The slight wind of the clear morning
So commonplace in this way
Looks as though it so simply
Disperses the fog

  • 清 (qīng)- “clear,” composed of the water radical (the three leftmost strokes) to indicate an association with liquid (e.g. “clear liquid”) and the word for “grue“/青/qīng as the phonetic component
  • 晨 (chén) – “morning”/”dawn,” composed of the sun radical (in this case the simplified version of the starry radical 晶/jīng) and the phonetic component 辰/chén (no longer in common usage, but was used with a set of words to distinguish between items in a given set, such as the year of the Dragon (the given set being “years”), 0700-0900h (the given set being “two-hour periods”), the 5th earthly branch (the given set being “earthly branches”), or the third solar month (the given set being “solar months”))
  • 的 (de) – indicates possession of the following noun by the preceding noun; composed of the characters for “sun”/日/rì, altered to “white”/白/bái, and “ladle”/勺/sháo
  • 微 (wēi) – “micro-”/”small,” composed of the following components: “step with the left foot”/彳/chì and a phonetic component (if you really want *coughirrelevantcough* details…)
  • 风 (fēng) – in the traditional, originally written 風, which is composed of the phonetic component “ordinary”/凡/fán and “insect”/虫/chóng (because insects are borne by the wind)
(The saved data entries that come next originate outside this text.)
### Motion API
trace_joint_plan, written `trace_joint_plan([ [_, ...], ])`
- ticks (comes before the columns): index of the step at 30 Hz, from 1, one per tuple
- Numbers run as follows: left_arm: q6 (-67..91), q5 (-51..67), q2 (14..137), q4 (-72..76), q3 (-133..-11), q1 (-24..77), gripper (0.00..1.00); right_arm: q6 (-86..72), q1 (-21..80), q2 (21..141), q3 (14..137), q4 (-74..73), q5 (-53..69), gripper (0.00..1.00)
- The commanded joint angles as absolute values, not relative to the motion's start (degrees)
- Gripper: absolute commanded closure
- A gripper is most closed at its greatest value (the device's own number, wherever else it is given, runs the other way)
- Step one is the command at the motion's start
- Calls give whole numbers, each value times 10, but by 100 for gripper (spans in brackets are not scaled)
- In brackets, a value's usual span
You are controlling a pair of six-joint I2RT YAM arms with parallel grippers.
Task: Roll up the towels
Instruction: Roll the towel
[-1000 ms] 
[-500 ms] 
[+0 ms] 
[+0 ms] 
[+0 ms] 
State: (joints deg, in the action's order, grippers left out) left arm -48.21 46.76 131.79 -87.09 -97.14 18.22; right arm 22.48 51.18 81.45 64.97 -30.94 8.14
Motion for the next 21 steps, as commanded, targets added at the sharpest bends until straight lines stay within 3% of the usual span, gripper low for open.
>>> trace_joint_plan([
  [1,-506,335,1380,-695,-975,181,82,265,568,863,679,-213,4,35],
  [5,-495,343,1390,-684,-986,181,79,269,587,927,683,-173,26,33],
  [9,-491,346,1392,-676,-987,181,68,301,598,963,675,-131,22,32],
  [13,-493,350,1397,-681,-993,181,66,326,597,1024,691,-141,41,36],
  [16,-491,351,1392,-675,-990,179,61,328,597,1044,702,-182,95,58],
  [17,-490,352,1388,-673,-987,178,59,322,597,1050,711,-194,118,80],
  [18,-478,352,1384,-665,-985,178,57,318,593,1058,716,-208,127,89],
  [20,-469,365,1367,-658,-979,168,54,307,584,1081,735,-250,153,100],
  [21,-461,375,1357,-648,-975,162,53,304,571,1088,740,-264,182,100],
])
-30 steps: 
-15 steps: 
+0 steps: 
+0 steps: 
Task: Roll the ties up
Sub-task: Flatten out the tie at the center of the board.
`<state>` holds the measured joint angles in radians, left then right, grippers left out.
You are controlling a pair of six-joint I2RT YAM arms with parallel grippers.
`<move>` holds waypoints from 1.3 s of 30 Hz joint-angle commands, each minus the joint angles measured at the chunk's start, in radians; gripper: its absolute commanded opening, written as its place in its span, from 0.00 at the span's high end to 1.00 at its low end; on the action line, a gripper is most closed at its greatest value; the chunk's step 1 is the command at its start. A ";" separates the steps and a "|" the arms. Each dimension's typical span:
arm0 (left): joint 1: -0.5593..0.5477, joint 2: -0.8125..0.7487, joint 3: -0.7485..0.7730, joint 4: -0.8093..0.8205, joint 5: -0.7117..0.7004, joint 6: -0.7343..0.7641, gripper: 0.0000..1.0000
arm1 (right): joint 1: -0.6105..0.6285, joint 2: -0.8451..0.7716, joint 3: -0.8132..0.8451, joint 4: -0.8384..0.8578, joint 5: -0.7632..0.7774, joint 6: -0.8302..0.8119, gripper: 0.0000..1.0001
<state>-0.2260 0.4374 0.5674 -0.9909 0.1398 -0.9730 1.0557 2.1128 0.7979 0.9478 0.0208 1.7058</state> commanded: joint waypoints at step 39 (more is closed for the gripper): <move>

  • 如 (rú) – “as if”/”like”/”as”
  • 此 (cǐ) – “this”/”these”/”in this case” (I am neglecting to provide etymology for this word and the preceding one because I’m not convinced that my usual sources are accurate, and these words are commonplace enough that they’ve changed a lot and no Chinese person knows the etymology either)
  • 的 (de) – (see above: third character in the preceding line)
  • 平 (píng) – “flat”/”level”/”peaceful”
  • 凡 (fán) – “ordinary”/”common”/”any”/”every”
  • 看 (kàn)- “look”, representing a “hand”/手/shǒu shading the “eye”/目/mù
  • 似 (sì) – “resemble”/”similar to”/”seem” (again, old unclear etymology)
  • 简 (jiǎn) – “simple”/”succinct”, composed of the radical “bamboo”/竹/zhú, to represent what was written on in ancient times, and the phonetic component “(space) between”/间/jiān
  • 单 (dān) – “single” (don’t worry about the etymology)
  • 雾 (wù) – “fog”, composed of the radical for “rain”/雨/yǔ and the phonetic component “matter”/”affair”/”business”/务/wù
  • 气 (qì) – “air”/”gas”
  • 驱 (qū) – “expel”/”drive away”/”spur a horse on”, composed of the radical for “horse”/马/mǎ and the phonetic component “area”/”region”/区/qū
  • 散 (sǎn) – “scatter”/”disperse”/”break up” (I…have no idea how to interpret this etymology, therefore: “it’s not important, of course!”

Anyway, hope y’all enjoyed this installment.